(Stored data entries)
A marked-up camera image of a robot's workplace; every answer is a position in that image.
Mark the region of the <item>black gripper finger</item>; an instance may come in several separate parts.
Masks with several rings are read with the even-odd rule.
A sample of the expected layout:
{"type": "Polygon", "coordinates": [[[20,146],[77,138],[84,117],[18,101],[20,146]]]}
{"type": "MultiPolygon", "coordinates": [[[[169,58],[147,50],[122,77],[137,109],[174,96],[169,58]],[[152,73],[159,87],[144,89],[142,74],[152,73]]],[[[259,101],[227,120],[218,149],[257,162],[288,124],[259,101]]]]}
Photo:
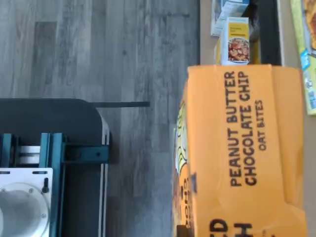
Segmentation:
{"type": "Polygon", "coordinates": [[[176,237],[194,237],[194,230],[192,227],[187,227],[186,225],[177,225],[176,227],[176,237]]]}

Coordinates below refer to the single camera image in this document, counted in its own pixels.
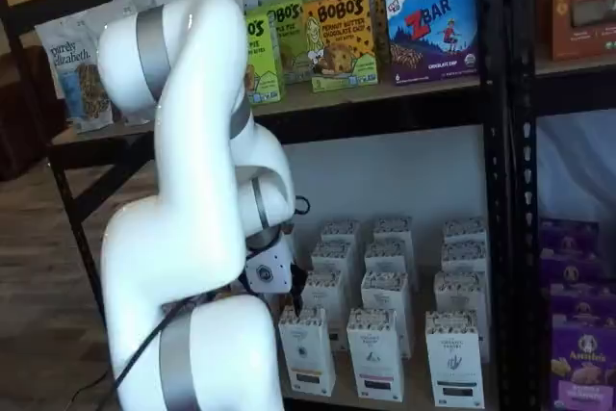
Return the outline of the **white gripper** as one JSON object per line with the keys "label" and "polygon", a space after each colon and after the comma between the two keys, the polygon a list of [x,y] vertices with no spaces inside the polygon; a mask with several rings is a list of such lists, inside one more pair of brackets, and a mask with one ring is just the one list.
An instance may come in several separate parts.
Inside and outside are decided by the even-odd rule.
{"label": "white gripper", "polygon": [[295,314],[299,316],[308,273],[293,262],[293,253],[287,239],[279,237],[271,247],[246,261],[245,272],[239,275],[238,281],[248,294],[290,292]]}

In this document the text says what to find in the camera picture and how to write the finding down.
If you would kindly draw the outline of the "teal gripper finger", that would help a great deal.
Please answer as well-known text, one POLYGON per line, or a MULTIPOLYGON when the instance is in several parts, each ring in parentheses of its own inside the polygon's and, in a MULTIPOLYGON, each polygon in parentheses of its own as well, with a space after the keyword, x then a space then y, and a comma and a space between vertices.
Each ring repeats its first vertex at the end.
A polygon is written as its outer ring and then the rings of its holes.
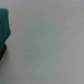
POLYGON ((11 30, 9 26, 8 10, 2 8, 0 10, 0 60, 5 54, 5 51, 7 49, 5 42, 10 35, 11 30))

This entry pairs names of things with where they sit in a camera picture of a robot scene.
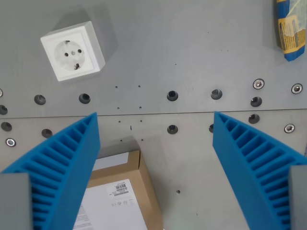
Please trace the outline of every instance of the small hole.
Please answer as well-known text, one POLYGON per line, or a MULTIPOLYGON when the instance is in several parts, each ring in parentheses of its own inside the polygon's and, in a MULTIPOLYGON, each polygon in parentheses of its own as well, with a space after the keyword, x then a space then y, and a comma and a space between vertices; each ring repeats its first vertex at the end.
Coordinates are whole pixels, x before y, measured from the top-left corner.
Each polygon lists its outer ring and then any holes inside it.
POLYGON ((209 131, 213 133, 213 124, 209 126, 209 131))
POLYGON ((36 95, 34 101, 38 105, 44 105, 46 103, 46 98, 43 95, 36 95))
POLYGON ((4 105, 0 105, 0 114, 6 115, 8 113, 8 109, 4 105))
POLYGON ((175 125, 170 125, 169 127, 167 127, 167 132, 169 134, 176 134, 178 132, 178 127, 175 125))
POLYGON ((86 93, 81 93, 79 96, 79 101, 82 104, 89 104, 89 102, 91 101, 91 97, 86 93))
POLYGON ((250 122, 251 124, 255 124, 255 123, 259 122, 259 121, 260 121, 260 117, 259 117, 258 114, 252 114, 248 118, 248 122, 250 122))
POLYGON ((167 99, 171 102, 174 102, 178 99, 178 93, 176 91, 170 91, 167 94, 167 99))
POLYGON ((213 100, 219 100, 222 97, 222 95, 223 95, 223 92, 221 90, 218 90, 218 89, 217 90, 213 90, 211 92, 211 98, 213 100))
POLYGON ((253 107, 258 107, 262 104, 262 99, 261 97, 254 97, 253 99, 251 99, 250 101, 250 105, 253 107))
POLYGON ((47 129, 47 128, 43 129, 42 136, 44 138, 52 137, 52 135, 53 135, 53 133, 52 133, 52 131, 50 129, 47 129))
POLYGON ((1 128, 6 131, 6 132, 9 132, 12 130, 12 125, 8 122, 2 122, 1 123, 1 128))

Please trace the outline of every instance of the white power outlet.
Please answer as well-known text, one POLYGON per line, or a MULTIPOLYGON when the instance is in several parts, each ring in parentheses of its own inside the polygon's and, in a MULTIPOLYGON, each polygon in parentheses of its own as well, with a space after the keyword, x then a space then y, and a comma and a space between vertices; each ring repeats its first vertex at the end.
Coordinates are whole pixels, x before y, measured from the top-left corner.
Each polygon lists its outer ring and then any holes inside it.
POLYGON ((52 31, 41 41, 58 81, 99 72, 106 64, 92 22, 52 31))

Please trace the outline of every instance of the screw head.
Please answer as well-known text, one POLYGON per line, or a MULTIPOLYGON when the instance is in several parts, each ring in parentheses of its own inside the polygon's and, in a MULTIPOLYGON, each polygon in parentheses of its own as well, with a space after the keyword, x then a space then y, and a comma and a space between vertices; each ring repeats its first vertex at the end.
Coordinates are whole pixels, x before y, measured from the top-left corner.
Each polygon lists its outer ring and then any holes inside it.
POLYGON ((292 86, 291 92, 294 94, 298 94, 303 90, 303 86, 299 83, 295 84, 294 86, 292 86))
POLYGON ((256 90, 262 89, 264 87, 264 80, 261 78, 256 79, 253 83, 253 87, 256 90))
POLYGON ((7 138, 5 142, 6 142, 6 145, 9 147, 16 146, 16 141, 13 138, 7 138))
POLYGON ((295 126, 292 124, 288 124, 284 127, 285 133, 292 133, 295 130, 295 126))

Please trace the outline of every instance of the cardboard box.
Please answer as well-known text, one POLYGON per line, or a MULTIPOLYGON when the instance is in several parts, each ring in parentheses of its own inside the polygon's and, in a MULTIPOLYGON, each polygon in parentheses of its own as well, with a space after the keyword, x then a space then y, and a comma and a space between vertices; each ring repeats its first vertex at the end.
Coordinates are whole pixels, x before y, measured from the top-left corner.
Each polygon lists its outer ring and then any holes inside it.
POLYGON ((163 230, 140 151, 96 160, 74 230, 163 230))

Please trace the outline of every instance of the barcode sticker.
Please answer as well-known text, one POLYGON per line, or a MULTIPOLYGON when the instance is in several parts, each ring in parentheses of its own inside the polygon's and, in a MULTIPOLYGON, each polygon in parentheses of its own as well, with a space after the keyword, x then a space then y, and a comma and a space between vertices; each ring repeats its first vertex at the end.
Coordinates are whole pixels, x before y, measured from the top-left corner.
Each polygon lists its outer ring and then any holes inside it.
POLYGON ((108 188, 110 198, 124 199, 130 196, 129 188, 126 182, 121 181, 108 188))

* [ABOUT THIS TASK]
In the entries, find every line holding "picture" and copy it.

* [TASK SOLUTION]
In this document the text says what to find in the camera picture and how to write the finding down.
This entry pairs names of things with where they sit in a camera picture of a robot scene.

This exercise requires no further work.